Cost Tot. Cost Shares Years Dividends Stock Val Tot Ret
$32.76 $1,015.56 31 10 $495.01 $625.58 $1,120.59

The current dividend yield is high with dividend growth low. The current dividend yield is High (7% and over) at 9.92%. The 5, 10 and historical median dividend yields are moderate (2% to 4% ranges) at 4.15%, 4.05% and 4.74%. The dividend growth is low (below 8% per year) at 2.9% per year over the past 5 years. The last dividend increase was in 2023 and it was for 2.9%.

The Dividend Payout Ratios (DPR) are mostly fine, but some could be improved upon. The DPR for 2023 for Earnings per Share (EPS) is negative with a with 5 year coverage fine at 66%. The DPR for 2023 for Adjusted Funds from Operations (AFFO) is fine at 82% with 5 year coverage at 82%. The DPR for 2023 for Funds from Operations (FFO) is a little high at 55% with 5 year coverage at 57%. The DPR for 2023 for Free Cash Flow (FCF) is high at 72% with 5 year coverage at 71%. The important DPRs are the AFFO and FFO ones.

Item Cur 5 Years
EPS -58.96% 66.38%
AFFO 82.49% 81.95%
FFO 75.45% 71.99%
CFPS 54.90% 56.61%
FCF 72.03% 71.42%

Debt Ratios are fine except for the Liquidity Ratio and this too low. The Long Term Debt/Covering Assets Ratio for 2023 is good at 0.37. The Long Term Debt/Market Cap Ratio for 2023 is high at 1.36, but the Long Term Debt/Covering Assets Ratio is more important. The Liquidity Ratio for 2023 is a really low at 0.73. If you added in Cash Flow after dividends, the ratios are still low at 0.84. If you add back the current portion of the long term debt, it gets just to 1.01 and still very low. The Debt Ratio for 2023 is good at 2.37. The Leverage and Debt/Equity Ratios for 2023 are good at 1.73 and 0.73.

Type Year End
Lg Term R A 0.37
Lg Term R 1.36
Intang/GW 0.00
Liquidity 0.73
Liq. + CF 0.84
Liq. + CF +Dd 1.01
Debt Ratio 2.37
Leverage 1.73
D/E Ratio 0.73

The Total Return per year is shown below for years of 5 to 20 to the end of 2023. Under the Capital Gain column is the portion of the Total Return attributable to capital gains. Under the Dividend column is the portion of the Total Return attributable to dividends. See chart below.

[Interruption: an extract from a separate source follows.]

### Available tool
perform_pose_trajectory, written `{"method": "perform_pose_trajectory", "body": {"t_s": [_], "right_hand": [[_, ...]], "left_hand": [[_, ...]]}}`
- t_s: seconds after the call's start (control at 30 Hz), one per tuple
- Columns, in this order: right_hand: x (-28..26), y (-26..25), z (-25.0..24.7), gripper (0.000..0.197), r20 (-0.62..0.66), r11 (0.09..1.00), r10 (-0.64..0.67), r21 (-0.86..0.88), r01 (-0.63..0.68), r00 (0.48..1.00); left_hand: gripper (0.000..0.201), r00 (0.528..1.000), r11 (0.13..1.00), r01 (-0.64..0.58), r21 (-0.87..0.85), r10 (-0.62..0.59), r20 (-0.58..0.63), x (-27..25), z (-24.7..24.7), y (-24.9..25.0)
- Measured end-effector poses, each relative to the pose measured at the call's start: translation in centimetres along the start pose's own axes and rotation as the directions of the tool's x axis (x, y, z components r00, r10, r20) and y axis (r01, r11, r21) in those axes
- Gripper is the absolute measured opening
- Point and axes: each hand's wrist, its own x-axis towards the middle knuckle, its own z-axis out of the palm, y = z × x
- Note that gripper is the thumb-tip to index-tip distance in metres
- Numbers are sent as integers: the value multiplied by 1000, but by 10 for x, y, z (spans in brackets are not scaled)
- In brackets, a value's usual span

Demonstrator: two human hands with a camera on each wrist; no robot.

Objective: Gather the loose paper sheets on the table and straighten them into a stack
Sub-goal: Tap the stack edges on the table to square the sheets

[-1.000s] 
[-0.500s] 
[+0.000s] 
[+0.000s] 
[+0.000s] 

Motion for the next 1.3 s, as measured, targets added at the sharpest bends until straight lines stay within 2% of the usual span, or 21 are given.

From Years Div. Gth Tot Ret Cap Gain Div.
2018 5 2.86% -9.26% -14.56% 4.79%
2013 10 2.45% 1.23% -4.73% 5.22%
2008 15 2.15% 13.08% 3.27% 6.39%
2003 20 3.97% 11.17% 2.28% 8.11%

The 5-year low, median, and high median Price/Earnings per Share Ratios are 7.94, 1.43 and 13.24. The corresponding 10 year ratios are 8.07, 10.16 and 11.49. The corresponding historical ratios are 9.14, 11.43 and 13.24. The Current P/E Ratio is 8.83 based on a Stock Price of $17.75 and EPS estimate for 2024 of $2.01. The current ratio is between the low and median ratios of the 10 year median ratios. This stock price testing suggests that the stock price is relatively reasonable and below the median.

I also have Adjusted Funds from Operations (AFFO) data. The 5-year low, median, and high median Price/ Adjusted Funds from Operations Ratios are 16.04, 19.57 and 22.36. The corresponding 10 year ratios are 17.08, 19.75 and 22.64. The current P/AFFO Ratio is 9.20 based on a stock price of $17.75 and AFFO estimate for 2024 of $1.96. The current ratio is lower than the low ratio of the 10 year median ratios. This stock price testing suggests that the stock price is relatively cheap.

I also have Funds from Operations (FFO) data. The 5-year low, median, and high median Price/ Funds from Operations Ratios are 13.91, 17.01 and 19.96. The corresponding 10 year ratios are 14.55, 16.87 and 19.50. The current P/FFO Ratio is 7.65 based on a stock price of $17.75 and FFO estimate for 2024 of $2.32. The current ratio is lower than the low ratio of the 10 year median ratios. This stock price testing suggests that the stock price is relatively cheap.

I get a Graham Price of $50.03. The 10-year low, median, and high median Price/Graham Price Ratios are 0.74, 0.89 and 0.99. The current P/GP Ratio is 0.35 based on a stock price of $17.75. The current ratio is below the low ratios of the 10 year median ratios. This stock price testing suggests that the stock price is relatively cheap.

I get a 10-year median Price/Book Value per Share Ratio of 0.98. The current ratio is 0.37 based on a Book Value of $6,135M, Book Value per Share of $47.95 and a stock price of $17.75. The current ratio is 62% below the 10 year median ratio. This stock price testing suggests that the stock price is relatively cheap.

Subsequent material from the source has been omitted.